Latitudinal Gradient on species interactions
When the German naturalist J. R. Forster and Captain Cook sailed in search of the great southern continent known as “Terra Australis” in 1772, they had the opportunity to sample the local island floras across the Pacific. After the three-year trip, Forester published “A Voyage Round the World”. In that book, he documented that the number of plant species present in a particular island changed as they moved further south; tropical islands had more species than Antarctic islands. This is likely to be the first systematic record of a global pattern known today as the “latitudinal species diversity gradient”, where localities at lower latitudes (tropical) generally have higher species diversity than localities at higher latitudes (temperate). Since then, the latitudinal diversity gradient has fascinated ecologist and has become one of the central themes of ecological research.

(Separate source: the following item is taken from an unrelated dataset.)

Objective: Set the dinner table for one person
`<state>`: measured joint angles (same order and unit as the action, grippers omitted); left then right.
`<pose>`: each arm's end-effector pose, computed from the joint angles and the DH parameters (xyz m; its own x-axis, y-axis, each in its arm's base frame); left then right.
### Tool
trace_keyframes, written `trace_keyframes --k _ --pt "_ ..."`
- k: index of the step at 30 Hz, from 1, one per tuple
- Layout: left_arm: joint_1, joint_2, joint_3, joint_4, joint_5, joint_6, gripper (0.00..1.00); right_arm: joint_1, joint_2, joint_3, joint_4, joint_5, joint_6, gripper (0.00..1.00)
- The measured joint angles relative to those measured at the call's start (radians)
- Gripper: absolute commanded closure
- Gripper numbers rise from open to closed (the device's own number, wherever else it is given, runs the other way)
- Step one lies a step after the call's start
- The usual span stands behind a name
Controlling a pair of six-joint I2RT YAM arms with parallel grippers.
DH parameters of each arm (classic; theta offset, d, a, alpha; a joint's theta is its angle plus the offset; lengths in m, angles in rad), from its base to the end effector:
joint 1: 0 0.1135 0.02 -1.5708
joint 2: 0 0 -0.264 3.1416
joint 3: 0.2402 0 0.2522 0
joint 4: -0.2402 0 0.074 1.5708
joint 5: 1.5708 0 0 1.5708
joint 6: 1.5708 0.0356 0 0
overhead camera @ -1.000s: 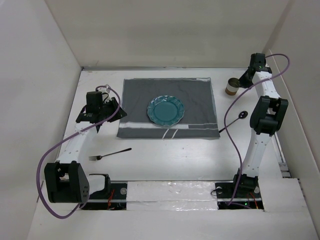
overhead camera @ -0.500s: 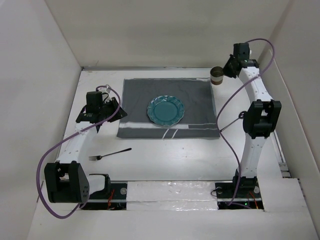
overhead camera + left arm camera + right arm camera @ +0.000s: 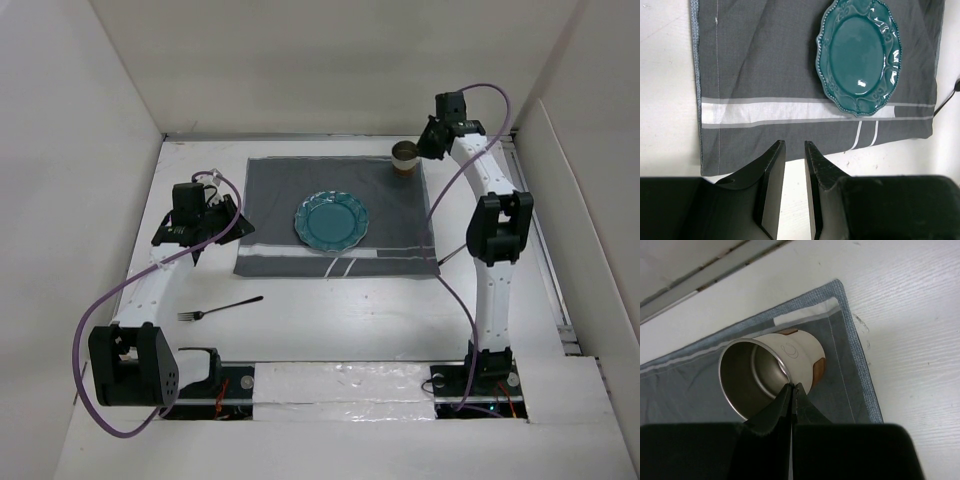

Since Forster’s time, it has become clear that animal and plant diversity increases greatly as one goes towards the equator, not only on islands but on all continents as well. This pattern has raised great scientific speculation on the possible ecological and evolutionary causes and consequences of this phenomenon. Among ecologists, it is widely believed that the increase in species diversity characteristic of lower, more tropical latitudes will also increase the intensity of ecological interactions among species. Competition, predation, and parasitism are just a few examples of the biological interactions that are thought to become more intense within tropical latitudes. This increase in species interactions at lower latitudes likely imposes strong evolutionary selective pressures for mechanisms that could reduce the intensity of negative interactions. As a result, species at lower latitudes are expected to have higher levels of specialization to lessen competition, and stronger defenses to reduce predation. However, despite the major advances on documenting the latitudinal species gradient, convincing evidence on the existence of a similar pattern in the intensity of species interactions and mechanisms to alleviate their effect is still scarce.
For plants, in particular, it is expected that plant species at lower latitudes will have a greater and more diverse set of potential herbivores (animals that eat plants) and therefore, higher levels of “herbivore evolutionary pressure”. Similarly, as the herbivore evolutionary pressure increases with lower latitudes, it is also expected that plant species are likely to have evolved greater mechanical and chemical anti-herbivore defenses in response to this greater herbivore pressure. FIU’s Plant Chemical Ecology Lab is driven by the search for such evidence in plant-herbivore interactions.
Other research avenues
Our Lab is always open for collaborations and visiting students and researchers. Here is an exciting list of past and current collaborations:
-With Dr. Alan Chambers (UF): we have investigated how curing techniques affect vanilla’s final chemical composition.
-With Maria Pimeinta (PhD student): we help explore the changes in the flower scent of Guettarda species.
-With Nico Sebesta (PhD student): we help characterize and quantify the sugar composition of the extrafloral nectar sugar found in invasive ferns.